* _Task requirements_
In the records below, repeat exactly the lines between the line holding "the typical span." and the line holding "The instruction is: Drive", inclusive, and drop the pictures.

Stored items from a collection
******
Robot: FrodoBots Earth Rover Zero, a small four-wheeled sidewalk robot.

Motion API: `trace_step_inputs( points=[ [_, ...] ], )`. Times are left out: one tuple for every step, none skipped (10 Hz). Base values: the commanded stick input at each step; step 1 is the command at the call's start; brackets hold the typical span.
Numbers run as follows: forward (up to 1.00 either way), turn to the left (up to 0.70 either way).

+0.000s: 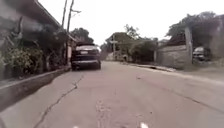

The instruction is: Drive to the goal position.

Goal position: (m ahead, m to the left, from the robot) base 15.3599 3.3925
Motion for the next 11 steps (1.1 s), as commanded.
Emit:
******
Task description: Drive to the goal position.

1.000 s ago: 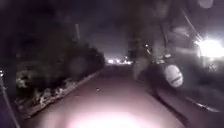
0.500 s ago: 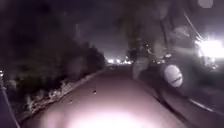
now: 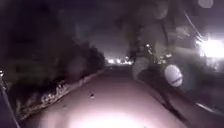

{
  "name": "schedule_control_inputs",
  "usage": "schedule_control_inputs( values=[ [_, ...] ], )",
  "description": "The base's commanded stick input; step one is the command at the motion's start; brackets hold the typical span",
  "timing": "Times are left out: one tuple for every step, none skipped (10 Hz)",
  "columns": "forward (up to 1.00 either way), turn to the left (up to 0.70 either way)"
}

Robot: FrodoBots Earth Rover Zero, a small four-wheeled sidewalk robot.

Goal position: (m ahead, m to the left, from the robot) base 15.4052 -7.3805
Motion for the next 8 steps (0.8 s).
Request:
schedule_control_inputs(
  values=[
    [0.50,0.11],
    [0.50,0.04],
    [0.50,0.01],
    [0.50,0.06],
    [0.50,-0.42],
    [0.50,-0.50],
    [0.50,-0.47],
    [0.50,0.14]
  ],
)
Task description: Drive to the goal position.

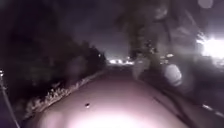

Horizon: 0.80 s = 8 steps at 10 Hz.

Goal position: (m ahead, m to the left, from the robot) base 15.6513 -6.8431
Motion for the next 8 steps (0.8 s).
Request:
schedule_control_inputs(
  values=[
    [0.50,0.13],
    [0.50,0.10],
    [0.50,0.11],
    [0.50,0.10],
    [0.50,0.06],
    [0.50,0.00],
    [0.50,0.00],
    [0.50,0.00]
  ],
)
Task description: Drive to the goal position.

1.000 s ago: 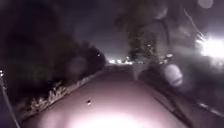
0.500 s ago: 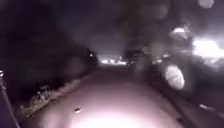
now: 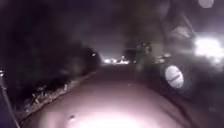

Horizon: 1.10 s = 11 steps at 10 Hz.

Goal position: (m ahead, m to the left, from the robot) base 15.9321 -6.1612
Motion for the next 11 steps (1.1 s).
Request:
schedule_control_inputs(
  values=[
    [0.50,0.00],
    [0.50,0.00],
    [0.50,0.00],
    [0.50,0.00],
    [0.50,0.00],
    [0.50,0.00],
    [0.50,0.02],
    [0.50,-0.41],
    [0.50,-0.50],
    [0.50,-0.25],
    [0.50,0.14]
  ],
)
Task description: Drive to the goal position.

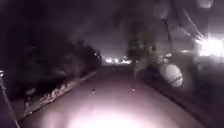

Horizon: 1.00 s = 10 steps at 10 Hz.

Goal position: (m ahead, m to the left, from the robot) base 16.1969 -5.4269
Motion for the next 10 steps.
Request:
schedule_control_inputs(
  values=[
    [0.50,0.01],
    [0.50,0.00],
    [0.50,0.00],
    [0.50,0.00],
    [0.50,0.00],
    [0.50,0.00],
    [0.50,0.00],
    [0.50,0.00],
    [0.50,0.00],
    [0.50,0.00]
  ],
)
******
* _Result of this exercise_
Motion API: `trace_step_inputs( points=[ [_, ...] ], )`. Times are left out: one tuple for every step, none skipped (10 Hz). Base values: the commanded stick input at each step; step 1 is the command at the call's start; brackets hold the typical span.
Numbers run as follows: forward (up to 1.00 either way), turn to the left (up to 0.70 either way).

+0.000s: 

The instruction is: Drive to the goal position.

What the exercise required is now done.